Oracle AI technology took a leap forward this year with the announcement of Oracle Adaptive Intelligent Applications for finance, HR, manufacturing, sales and marketing, among others -- and the Autonomous Database, which uses machine learning to largely automate database management and security.

What do the Oracle AI moves mean for the vendor and its customers? Holger Mueller, vice president and principal analyst at Constellation Research, gave his analysis in a podcast at the 2017 Oracle OpenWorld conference in San Francisco, where the products were announced.

"We were almost worried that Oracle might miss the whole AI train. So, this year, they caught up on some of them," Mueller said, referring to earlier moves into artificial intelligence by ERP competitors such as SAP and Infor. "The question is, can you have this uber-intelligence across your suite or do you have to build smaller apps?"

Mueller said Infor's Coleman AI platform works across software domains, while the Oracle AI technology is more modular.

Mueller added the main Oracle AI apps are in the customer experience realm, "where Oracle probably is the strongest and has the most experience," but called the new applications for human capital management and finance "exciting."

He said Oracle is going through a fast process of developing AI at multiple levels of its software stack, starting with a foundation of platform as a service and infrastructure as a service.

"That should be a bigger platform for everybody; not just for Oracle building packaged applications, but also for customers building their own," Mueller said.

What's the role of data scientists in AI?

A session on the new Oracle AI for manufacturers featured a data scientist, raising the question of how much human intervention is required for AI's analytical functions.

"I'm always worried when a data scientist steps up," Mueller said. "I have nothing against them -- they are very smart, talented individuals," but it means people are involved.

"Companies cannot rely on single data scientists to do the AI," he said. "It has to be in software, which is why the neural networks are so popular right now, because software architectures can learn and build those neural networks continuously. They don't have to sleep, they don't have to go to the bathroom, they don't have to take breaks, they don't take vacations [and] they don't have bad days."

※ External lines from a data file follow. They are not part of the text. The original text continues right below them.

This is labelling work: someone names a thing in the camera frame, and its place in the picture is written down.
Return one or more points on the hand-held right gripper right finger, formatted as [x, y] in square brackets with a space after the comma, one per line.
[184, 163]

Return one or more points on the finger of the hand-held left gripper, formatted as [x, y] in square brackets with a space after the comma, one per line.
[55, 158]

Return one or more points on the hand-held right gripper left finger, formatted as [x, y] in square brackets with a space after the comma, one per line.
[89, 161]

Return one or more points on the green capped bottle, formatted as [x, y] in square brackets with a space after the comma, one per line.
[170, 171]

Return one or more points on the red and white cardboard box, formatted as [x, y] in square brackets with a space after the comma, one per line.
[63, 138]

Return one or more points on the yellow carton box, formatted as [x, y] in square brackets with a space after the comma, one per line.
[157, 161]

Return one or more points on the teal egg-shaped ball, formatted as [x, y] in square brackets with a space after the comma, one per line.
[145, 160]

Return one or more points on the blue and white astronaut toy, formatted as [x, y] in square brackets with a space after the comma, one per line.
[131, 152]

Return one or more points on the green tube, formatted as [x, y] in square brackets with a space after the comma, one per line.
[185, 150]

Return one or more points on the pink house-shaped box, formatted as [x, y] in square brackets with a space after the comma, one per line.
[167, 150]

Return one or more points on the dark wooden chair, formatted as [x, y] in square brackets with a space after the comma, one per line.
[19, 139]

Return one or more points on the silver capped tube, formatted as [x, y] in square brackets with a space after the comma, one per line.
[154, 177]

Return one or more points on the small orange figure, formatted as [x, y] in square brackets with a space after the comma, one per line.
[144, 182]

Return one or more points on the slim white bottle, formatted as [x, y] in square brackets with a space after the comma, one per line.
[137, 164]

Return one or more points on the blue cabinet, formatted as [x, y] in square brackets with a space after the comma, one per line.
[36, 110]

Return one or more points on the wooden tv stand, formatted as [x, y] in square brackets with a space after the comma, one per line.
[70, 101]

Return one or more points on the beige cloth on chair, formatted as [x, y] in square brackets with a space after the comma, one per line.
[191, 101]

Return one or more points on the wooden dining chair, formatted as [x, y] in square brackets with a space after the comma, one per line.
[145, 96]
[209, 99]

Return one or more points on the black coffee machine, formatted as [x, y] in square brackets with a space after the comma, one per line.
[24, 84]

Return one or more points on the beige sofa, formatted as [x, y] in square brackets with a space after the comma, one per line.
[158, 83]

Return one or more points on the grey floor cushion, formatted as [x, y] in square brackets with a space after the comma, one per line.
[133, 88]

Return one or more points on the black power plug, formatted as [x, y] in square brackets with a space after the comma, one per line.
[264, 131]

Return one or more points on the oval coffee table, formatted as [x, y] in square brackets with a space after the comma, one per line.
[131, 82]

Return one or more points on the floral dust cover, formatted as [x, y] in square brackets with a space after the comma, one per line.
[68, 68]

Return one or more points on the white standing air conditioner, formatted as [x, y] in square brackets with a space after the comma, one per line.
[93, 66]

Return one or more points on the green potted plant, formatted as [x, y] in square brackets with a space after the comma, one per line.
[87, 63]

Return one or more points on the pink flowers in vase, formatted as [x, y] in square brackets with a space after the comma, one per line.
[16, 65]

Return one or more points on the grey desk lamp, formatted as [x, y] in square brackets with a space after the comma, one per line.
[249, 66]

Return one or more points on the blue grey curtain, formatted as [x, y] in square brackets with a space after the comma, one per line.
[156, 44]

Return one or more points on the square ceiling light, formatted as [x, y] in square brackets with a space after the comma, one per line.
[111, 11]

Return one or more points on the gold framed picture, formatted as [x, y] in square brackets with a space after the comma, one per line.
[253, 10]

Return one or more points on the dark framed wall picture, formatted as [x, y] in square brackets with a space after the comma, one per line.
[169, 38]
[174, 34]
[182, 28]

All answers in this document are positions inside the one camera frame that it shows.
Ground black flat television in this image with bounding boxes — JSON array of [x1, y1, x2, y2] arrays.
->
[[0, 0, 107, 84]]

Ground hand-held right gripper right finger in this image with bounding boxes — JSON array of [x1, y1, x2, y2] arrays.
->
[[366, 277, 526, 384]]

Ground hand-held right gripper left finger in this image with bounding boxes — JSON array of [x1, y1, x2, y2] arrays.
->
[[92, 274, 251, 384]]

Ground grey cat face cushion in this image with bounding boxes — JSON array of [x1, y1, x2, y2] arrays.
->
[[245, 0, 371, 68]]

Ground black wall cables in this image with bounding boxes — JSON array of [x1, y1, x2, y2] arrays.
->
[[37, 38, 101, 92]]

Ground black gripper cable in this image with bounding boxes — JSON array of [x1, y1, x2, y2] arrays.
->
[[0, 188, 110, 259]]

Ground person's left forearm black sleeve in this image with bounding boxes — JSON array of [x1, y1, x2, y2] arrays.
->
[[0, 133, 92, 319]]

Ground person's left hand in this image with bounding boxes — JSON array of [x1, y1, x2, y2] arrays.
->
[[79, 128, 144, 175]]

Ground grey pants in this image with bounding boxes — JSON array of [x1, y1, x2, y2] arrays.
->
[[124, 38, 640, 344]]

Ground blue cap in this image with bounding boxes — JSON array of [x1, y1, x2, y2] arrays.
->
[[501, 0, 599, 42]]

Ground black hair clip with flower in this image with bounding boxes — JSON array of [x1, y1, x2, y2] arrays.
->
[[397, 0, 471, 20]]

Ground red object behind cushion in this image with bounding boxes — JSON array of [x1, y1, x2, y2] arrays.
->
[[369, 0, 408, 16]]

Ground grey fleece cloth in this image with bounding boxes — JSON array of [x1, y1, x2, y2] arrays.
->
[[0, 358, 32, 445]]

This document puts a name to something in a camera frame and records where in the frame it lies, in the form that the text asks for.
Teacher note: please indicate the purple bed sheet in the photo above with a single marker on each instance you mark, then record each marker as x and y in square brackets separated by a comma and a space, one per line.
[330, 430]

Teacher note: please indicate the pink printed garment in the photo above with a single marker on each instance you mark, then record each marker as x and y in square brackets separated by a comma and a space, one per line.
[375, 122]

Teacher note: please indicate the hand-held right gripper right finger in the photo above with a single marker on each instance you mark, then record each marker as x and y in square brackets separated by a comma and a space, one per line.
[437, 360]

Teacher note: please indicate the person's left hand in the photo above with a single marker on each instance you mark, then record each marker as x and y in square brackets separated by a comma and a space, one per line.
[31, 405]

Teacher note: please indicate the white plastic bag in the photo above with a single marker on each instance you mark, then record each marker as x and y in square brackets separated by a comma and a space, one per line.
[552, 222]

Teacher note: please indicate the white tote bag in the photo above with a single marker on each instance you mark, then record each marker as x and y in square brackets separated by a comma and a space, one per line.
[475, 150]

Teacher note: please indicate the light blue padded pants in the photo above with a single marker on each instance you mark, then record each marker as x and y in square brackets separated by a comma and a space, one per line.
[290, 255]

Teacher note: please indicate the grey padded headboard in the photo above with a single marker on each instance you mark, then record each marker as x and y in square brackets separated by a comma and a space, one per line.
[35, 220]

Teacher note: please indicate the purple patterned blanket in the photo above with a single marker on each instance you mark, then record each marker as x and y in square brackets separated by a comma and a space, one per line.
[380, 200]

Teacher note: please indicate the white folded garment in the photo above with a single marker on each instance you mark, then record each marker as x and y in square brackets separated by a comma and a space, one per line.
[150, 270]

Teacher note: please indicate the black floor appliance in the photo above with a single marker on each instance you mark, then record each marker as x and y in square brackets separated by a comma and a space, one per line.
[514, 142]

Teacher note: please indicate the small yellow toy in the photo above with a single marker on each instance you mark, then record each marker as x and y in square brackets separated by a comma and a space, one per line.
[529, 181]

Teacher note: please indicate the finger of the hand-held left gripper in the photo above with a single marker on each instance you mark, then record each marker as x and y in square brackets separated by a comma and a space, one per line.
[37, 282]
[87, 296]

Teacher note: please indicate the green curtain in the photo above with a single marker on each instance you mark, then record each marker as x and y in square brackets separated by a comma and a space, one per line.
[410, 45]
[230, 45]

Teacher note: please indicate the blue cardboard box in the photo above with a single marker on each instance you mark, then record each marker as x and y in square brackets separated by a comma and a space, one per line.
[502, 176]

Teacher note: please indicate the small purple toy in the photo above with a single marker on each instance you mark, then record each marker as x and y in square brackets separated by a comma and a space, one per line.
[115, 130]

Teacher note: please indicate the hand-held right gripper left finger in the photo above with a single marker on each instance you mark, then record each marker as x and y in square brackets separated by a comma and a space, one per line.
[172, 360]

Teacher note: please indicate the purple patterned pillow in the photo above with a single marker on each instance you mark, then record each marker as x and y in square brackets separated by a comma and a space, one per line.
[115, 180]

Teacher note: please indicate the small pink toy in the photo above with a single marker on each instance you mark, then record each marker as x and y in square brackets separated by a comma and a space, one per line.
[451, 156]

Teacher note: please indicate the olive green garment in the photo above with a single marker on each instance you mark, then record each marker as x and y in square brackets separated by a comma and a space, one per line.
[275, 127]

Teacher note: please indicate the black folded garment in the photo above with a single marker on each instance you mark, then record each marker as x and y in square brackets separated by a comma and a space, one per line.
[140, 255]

Mueller called the Autonomous Database announcement "the biggest up-sell ever at an OpenWorld. Who is going to say 'I don't need security,' right now, with everything that's going on?"

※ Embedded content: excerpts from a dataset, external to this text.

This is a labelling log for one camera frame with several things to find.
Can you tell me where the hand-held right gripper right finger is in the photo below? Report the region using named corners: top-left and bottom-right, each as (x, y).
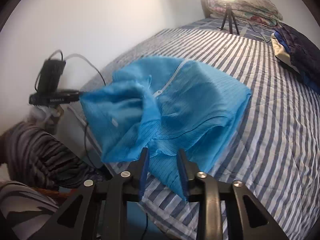
top-left (177, 149), bottom-right (290, 240)

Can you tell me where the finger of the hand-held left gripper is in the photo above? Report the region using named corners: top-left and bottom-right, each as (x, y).
top-left (66, 89), bottom-right (83, 103)

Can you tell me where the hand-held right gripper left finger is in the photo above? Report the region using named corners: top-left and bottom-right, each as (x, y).
top-left (35, 147), bottom-right (150, 240)

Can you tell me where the light blue work jacket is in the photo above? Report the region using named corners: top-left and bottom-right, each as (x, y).
top-left (79, 56), bottom-right (252, 202)

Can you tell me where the person's left hand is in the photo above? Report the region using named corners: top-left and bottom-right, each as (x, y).
top-left (31, 104), bottom-right (63, 126)

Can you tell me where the person's striped clothing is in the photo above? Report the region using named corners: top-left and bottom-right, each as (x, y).
top-left (0, 180), bottom-right (63, 240)

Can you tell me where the blue patterned bed sheet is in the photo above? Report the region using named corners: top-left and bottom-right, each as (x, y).
top-left (179, 17), bottom-right (278, 40)

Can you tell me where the dark wooden headboard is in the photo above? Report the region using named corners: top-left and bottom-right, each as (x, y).
top-left (201, 0), bottom-right (212, 18)

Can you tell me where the cream garment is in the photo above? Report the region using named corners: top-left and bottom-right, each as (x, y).
top-left (271, 37), bottom-right (292, 63)

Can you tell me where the folded floral quilt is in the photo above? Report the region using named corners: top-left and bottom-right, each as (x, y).
top-left (206, 0), bottom-right (278, 28)

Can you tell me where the black tripod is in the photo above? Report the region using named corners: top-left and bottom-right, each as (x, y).
top-left (220, 4), bottom-right (240, 35)

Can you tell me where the dark navy puffer jacket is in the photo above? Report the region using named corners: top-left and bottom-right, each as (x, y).
top-left (275, 22), bottom-right (320, 93)

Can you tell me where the floral pillow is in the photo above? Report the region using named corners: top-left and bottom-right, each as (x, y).
top-left (235, 0), bottom-right (284, 21)

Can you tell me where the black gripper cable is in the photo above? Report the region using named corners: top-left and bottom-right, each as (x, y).
top-left (50, 50), bottom-right (107, 170)

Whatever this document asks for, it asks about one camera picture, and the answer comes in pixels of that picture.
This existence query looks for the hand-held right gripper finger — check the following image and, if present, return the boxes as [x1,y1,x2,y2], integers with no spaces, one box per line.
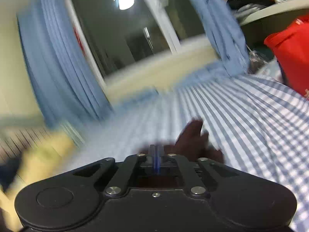
[155,145,243,197]
[72,145,155,197]

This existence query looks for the maroon printed t-shirt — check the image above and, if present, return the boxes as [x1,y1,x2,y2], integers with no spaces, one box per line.
[138,119,225,189]

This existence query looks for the dark navy clothes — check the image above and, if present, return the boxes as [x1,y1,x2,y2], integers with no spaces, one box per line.
[0,157,23,188]

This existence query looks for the blue checked bed sheet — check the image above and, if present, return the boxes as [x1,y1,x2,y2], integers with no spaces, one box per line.
[60,60,309,232]

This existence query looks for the yellow avocado print pillow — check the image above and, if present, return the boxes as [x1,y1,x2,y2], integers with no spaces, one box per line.
[0,130,79,225]

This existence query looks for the striped teal-trimmed headboard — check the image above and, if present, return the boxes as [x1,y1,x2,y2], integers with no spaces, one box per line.
[0,116,85,161]

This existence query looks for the white framed window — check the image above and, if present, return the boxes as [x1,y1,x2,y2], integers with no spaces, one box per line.
[66,0,219,84]

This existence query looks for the blue star curtain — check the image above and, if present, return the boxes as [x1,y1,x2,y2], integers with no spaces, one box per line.
[17,0,114,127]
[180,0,250,78]

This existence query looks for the red paper strip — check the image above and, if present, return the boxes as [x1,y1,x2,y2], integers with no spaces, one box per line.
[73,26,86,55]

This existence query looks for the clear plastic wrap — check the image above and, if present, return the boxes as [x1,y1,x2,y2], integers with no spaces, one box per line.
[248,49,274,72]

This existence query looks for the red fabric bag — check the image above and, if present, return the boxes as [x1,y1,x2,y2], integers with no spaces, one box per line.
[264,16,309,100]

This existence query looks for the white shelf unit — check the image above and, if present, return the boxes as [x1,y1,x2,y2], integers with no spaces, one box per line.
[227,0,309,27]

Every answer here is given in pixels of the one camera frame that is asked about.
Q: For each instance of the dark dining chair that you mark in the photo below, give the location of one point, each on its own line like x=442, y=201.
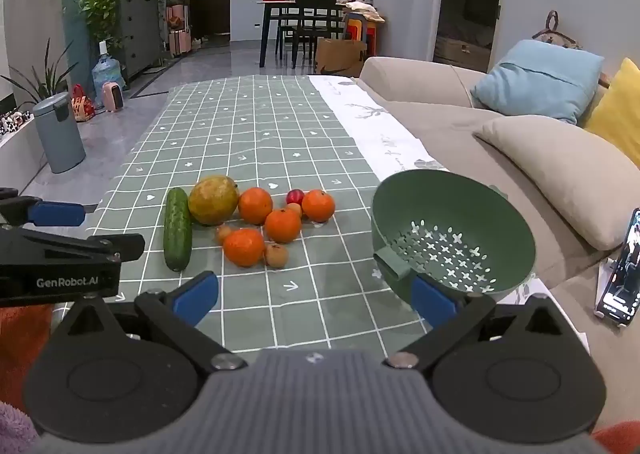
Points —
x=315, y=8

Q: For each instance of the green cutting mat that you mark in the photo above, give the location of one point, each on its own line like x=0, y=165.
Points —
x=260, y=133

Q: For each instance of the yellow-green lemon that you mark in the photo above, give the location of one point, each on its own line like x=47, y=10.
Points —
x=212, y=201

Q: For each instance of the smartphone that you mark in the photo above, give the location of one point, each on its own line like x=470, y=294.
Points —
x=625, y=274

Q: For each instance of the grey drawer cabinet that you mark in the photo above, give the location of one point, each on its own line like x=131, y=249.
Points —
x=140, y=33

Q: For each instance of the pink suitcase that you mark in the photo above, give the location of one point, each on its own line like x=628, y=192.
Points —
x=180, y=42

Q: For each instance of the small brown longan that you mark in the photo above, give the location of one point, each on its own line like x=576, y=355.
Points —
x=295, y=210
x=276, y=255
x=223, y=235

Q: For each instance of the long-leaf potted plant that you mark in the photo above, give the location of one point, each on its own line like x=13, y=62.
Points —
x=45, y=81

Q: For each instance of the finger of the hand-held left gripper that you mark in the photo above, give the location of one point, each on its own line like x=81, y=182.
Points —
x=55, y=214
x=100, y=245

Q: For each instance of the large water bottle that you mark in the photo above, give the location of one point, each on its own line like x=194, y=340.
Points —
x=107, y=71

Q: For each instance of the grey trash bin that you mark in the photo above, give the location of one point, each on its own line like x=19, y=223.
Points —
x=60, y=138

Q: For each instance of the person's orange clothing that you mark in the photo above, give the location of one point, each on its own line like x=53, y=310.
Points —
x=20, y=349

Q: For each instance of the purple fluffy cloth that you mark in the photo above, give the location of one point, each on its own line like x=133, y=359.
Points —
x=12, y=429

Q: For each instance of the yellow cushion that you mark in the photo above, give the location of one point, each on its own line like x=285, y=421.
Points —
x=617, y=108

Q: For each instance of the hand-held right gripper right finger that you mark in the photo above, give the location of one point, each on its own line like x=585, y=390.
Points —
x=431, y=301

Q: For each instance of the cream cloth on stools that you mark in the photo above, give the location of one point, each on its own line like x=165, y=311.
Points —
x=365, y=13

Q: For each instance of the white printed paper sheet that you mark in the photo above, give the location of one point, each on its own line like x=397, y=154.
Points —
x=370, y=128

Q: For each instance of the pink space heater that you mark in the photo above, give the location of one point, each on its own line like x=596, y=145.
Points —
x=113, y=97

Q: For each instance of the green plastic colander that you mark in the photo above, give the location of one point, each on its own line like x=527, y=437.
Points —
x=450, y=214

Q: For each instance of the light blue cushion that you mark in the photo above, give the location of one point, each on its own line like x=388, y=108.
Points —
x=540, y=81

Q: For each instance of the dark dining table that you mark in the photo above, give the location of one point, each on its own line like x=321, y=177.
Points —
x=272, y=6

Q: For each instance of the stack of red stools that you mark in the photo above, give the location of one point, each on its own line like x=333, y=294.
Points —
x=357, y=33

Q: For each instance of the green cucumber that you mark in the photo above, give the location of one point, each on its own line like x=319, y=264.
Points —
x=177, y=229

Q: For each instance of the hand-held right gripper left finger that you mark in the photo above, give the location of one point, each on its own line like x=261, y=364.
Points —
x=196, y=295

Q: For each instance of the red plum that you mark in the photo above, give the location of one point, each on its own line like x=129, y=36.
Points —
x=294, y=196

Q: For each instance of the cardboard box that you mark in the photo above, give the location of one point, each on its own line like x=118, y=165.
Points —
x=340, y=58

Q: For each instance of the beige cushion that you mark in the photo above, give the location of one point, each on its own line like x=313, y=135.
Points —
x=560, y=168

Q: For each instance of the leafy plant on cabinet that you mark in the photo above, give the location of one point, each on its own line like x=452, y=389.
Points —
x=100, y=3

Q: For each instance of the orange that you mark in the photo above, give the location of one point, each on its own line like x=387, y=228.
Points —
x=318, y=205
x=244, y=248
x=283, y=226
x=255, y=206

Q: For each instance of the beige sofa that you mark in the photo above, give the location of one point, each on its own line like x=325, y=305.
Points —
x=435, y=133

Nevertheless, he sees benefits in using AI to help automate database administration and minimize human error.

"I think Oracle learned a lot [with] their Cloud at Customer [suite], where they manage the systems," Mueller said, adding that Oracle is ahead of database rivals IBM and Microsoft in exploiting the cloud.

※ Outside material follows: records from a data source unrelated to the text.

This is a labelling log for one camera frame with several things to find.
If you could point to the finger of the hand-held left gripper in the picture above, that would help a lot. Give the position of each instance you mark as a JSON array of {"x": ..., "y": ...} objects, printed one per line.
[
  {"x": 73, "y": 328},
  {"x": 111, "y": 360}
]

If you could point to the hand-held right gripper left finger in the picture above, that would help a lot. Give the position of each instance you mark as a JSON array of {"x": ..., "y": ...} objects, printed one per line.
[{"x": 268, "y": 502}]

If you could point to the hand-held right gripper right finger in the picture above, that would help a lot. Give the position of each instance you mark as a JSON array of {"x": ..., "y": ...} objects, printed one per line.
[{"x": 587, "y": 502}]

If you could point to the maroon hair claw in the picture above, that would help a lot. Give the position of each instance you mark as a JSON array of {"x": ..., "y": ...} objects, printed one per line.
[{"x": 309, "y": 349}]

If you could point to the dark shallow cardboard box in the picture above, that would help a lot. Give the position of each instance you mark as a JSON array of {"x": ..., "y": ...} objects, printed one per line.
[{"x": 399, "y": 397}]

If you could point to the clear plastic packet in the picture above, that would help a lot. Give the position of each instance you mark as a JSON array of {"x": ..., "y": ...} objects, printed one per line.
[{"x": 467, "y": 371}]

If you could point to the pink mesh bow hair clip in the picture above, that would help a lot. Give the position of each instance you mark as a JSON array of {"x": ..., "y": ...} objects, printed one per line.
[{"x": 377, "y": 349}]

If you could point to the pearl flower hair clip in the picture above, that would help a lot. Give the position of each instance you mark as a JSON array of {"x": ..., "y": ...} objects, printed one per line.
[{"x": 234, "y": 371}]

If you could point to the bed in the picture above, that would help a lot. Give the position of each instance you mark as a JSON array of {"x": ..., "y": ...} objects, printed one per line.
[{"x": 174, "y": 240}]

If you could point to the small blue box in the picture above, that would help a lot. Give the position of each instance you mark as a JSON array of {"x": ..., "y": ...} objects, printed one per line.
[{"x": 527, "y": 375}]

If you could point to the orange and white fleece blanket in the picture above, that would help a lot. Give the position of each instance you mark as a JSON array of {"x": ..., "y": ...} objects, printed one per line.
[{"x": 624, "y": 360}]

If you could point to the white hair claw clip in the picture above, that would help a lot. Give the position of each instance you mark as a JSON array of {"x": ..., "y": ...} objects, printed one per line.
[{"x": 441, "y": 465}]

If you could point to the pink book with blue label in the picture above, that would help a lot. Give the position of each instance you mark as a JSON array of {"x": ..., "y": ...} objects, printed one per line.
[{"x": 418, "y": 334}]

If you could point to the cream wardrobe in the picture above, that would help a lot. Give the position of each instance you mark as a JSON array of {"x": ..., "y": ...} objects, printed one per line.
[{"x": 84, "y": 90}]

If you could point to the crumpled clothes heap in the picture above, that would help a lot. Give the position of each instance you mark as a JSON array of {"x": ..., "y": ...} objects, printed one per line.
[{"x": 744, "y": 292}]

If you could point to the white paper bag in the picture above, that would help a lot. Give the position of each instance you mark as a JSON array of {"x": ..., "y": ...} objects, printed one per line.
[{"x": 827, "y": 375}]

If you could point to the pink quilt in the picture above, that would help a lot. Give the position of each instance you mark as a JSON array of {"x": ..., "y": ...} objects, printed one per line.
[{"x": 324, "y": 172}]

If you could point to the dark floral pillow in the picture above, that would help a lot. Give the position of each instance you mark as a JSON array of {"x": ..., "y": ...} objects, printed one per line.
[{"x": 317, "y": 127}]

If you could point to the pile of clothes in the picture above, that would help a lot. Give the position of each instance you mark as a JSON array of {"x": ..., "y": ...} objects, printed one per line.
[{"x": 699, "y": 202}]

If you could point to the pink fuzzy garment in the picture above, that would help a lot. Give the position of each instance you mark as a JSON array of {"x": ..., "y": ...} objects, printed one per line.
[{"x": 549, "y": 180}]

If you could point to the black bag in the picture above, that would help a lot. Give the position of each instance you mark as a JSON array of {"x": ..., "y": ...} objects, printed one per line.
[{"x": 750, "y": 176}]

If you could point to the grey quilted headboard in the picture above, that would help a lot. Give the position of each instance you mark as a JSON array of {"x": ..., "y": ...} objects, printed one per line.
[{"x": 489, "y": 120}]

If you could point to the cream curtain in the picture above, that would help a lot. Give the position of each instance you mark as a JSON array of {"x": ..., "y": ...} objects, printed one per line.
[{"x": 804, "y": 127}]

Mueller also discussed Oracle's migration to software-as-a-service ERP, noting that company officials told attendees that users of its older, on-premises ERP brands -- PeopleSoft, E-Business Suite and JD Edwards -- should consider Oracle ERP Cloud. Oracle's reasoning, Mueller said, was that ERP Cloud had reached "functional parity or functional superiority. That's a major milestone [and] they seem to have caught up on the manufacturing side."

In addition, the new recruiting module in Oracle HCM Cloud filled "the only big crater in the whole HCM suite single-cloud-platform story," he said.